Dionisi: "Pensiamo solo a noi". Il Monza va a Salerno e lascia a casa otto giocatori

Alessio Dionisi, tecnico dell'Empoli

Boateng, Bellusci e altri sei sono stati puniti per la "gita" al casinò di Lugano. Si sono scusati con la società ma non è bastato

EMPOLI. "Sappiamo che siamo vicini a un grande sogno. Ma pensiamo partita dopo partita. Conosciamo la classifica, sappiamo che mancano sempre meno partite, ma non pensiamo al risultato degli altri. Domani non penserò a cosa fa la Salernitana, come non ci ho pensato la partita prima. Domani non sarà la partita decisiva. Sarà determinate per il nostro percorso, ma non sarà decisiva per il campionato". Così Alessio Dionisi, tecnico dell'Empoli, in conferenza stampa alla vigilia della gara ad Ascoli in programma domani, 1° maggio. "Affrontiamo una squadra in salute, che sta bene e che ha giocatori bravi - ha aggiunto Dionisi - All'andata ci hanno messo in difficoltà, e ora sono in un momento buono.
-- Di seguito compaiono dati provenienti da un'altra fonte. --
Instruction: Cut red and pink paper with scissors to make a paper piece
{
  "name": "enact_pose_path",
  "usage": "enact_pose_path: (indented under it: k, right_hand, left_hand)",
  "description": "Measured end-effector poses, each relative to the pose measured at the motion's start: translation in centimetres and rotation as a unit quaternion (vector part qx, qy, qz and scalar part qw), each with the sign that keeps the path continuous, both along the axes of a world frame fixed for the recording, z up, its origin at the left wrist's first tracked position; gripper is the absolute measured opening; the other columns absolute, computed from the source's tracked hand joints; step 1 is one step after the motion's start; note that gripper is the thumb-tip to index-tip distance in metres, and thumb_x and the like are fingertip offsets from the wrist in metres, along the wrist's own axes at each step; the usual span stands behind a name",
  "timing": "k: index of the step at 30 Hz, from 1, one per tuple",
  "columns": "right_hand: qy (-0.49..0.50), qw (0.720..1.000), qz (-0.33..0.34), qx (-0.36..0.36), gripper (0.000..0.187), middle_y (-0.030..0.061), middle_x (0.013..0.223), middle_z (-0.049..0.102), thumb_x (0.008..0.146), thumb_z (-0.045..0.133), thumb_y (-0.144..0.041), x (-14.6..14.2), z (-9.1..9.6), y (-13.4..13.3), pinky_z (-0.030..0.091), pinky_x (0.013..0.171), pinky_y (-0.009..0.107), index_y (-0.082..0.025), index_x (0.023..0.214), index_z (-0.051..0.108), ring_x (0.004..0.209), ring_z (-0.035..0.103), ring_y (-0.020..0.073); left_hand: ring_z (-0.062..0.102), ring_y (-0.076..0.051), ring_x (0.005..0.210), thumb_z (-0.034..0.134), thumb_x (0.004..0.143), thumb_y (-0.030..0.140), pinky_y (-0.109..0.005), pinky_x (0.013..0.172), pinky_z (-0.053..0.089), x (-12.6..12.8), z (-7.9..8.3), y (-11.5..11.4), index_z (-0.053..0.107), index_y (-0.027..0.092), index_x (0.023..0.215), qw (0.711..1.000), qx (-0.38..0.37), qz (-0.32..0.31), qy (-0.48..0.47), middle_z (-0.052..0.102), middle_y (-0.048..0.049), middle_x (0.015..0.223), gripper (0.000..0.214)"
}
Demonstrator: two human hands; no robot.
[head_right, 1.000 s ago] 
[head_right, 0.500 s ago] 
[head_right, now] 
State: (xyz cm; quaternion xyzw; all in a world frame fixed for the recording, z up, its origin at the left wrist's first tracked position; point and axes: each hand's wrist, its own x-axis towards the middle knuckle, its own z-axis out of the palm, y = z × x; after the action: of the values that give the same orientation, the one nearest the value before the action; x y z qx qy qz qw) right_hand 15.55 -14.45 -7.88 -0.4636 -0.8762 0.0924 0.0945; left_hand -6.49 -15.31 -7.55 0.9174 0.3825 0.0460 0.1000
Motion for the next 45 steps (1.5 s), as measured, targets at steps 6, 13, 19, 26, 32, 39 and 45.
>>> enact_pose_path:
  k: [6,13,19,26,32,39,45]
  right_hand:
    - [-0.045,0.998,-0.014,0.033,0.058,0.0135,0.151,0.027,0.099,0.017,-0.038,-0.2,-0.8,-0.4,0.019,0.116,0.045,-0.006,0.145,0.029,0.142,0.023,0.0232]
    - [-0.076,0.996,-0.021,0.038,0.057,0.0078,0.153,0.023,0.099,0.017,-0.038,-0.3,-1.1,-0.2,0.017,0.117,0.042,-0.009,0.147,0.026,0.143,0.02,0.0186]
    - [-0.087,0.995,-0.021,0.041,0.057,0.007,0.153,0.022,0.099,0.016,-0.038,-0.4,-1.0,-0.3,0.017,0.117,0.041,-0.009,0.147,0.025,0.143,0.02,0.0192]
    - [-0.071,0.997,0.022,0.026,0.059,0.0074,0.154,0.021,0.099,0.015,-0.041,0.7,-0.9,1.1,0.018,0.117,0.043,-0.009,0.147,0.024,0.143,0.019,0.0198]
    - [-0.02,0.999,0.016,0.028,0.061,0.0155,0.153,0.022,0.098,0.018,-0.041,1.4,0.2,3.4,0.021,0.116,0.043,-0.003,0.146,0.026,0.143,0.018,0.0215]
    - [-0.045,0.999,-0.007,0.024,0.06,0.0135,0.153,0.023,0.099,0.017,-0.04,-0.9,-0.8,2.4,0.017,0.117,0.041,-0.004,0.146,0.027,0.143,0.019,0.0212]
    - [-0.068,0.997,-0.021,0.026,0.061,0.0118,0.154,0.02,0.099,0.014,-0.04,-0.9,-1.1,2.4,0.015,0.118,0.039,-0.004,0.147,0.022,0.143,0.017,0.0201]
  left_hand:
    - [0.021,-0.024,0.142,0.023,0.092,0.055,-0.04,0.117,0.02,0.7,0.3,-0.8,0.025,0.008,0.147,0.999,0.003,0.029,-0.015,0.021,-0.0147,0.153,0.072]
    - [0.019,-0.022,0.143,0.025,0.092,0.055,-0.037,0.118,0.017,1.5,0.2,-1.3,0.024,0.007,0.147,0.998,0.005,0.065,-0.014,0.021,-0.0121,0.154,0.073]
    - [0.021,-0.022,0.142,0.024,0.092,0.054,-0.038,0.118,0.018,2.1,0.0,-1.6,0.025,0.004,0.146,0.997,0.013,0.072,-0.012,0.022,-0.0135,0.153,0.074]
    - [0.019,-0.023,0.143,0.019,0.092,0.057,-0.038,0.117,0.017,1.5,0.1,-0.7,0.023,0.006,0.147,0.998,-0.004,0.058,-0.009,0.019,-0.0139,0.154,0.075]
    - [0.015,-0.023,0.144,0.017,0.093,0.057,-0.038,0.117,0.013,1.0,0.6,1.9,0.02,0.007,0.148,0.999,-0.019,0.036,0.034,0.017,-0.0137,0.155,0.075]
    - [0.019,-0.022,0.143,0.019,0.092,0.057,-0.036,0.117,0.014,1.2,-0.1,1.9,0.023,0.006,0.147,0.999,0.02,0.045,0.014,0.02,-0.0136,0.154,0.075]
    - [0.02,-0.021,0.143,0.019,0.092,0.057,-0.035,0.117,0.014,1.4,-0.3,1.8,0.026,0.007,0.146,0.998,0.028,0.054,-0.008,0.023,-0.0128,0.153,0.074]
Noi dobbiamo pensare alla partita che vogliamo fare. Ormai tutte le squadre hanno un obiettivo: te la giochi partita dopo partita, dal primo all'ultimo minuto. Rispetto alla gara con il Chievo dobbiamo essere più bravi a pensare solo alla partita e a noi, senza pensare alle pressioni e ai risultati sugli altri campi".

Ma i risultati delle altre pretendenti alla promozione conteranno eccome, a cominciare dal risultato della sfida tra Salernitana (terza) e Monza (quarta). Gli azzurri avrebbero tutto l'interesse a una vittoria dei brianzoli, che però arrivano alla partita forse più importante della loro stagione nel peggiore momento. Gli otto calciatori finiti nella bufera per la trasferta non autorizzata al casinò di Lugano non saranno a disposizione di Brocchi per la sfida di domani all'Arechi. Si tratta di Anastasio, Armellino, Barillà, Bellusci, Bettella, Boateng, Donati e Gytkjaer. E' lo stesso club a comunicarlo, specificando però che si tratta di una scelta tecnica. "Le Ats Brianza e Milano hanno disposto l'isolamento attivo degli 8 calciatori, peraltro tutti negativi al tampone, di cui la stampa ha scritto - si legge in una nota - Per conseguenza, essi ben potrebbero prender parte alla partita Salernitana-Monza dell'1 maggio 2021, ma così non sarà per esclusivi motivi tecnici, dovuti a deficit di preparazione atletica, non avendo avuto la possibilità di allenarsi a partire dal 27 aprile". Questi, dunque, i giocatori convocati da Brocchi: Barberis, D'Errico, Sommariva, Frattesi, Scaglia, Di Gregorio, Scozzarella, Ricci, Colpani, Paletta, Carlos Augusto, Sampirisi, Balotelli, Mota Carvalho, Saio, Rubbi, Diaw, Magli, Robbiati, D'Alessandro, Pirola.

Oggi gli otto in punizione si sono scusati, ma le scuse non sono bastate. "Ci dispiace immensamente di non poter far parte della partita - hanno scritto - ma siamo convinti che i nostri compagni daranno il massimo come sempre è stato fatto da ogni singolo tesserato del Monza. Si è trattato di una ragazzata e la nostra speranza è che sia presa come tale. Onestamente non credevamo di commettere niente che potesse andare a danneggiare i tifosi, la società, lo staff tecnico e i nostri compagni. Ognuno di noi purtroppo ha sottovalutato le implicazioni, altrimenti avremmo senz'altro preso in considerazione un altro modo per passare un paio di ore di svago pomeridiano. Lotteremo insieme come sempre abbiamo fatto".

Tornando all'Empoli, l'Agenzie delle entrate è pronta alla valutazione economica dello stadio Castellani in vista della sua previsione di cessione da parte del Comune. Lo fa sapere l'amministrazione municipale in una nota, spiegando che "l'ente ha gi ricevuto dall'Agenzia delle Entrate un preventivo per la valutazione per cui occorreranno circa 12 mila euro. Un tecnico geometra incaricato dal Comune sta svolgendo numerosi rilievi dentro alle strutture del 'Castellani' e all'esterno". Terminato l'aggiornamento dell'accatastamento, conclude il Comune, sarà dato ufficialmente incarico all'Agenzia delle entrate di svolgere la valutazione economica e, una volta dato un valore all'immobile, potrà essere inserito ufficialmente nel piano delle alienazioni.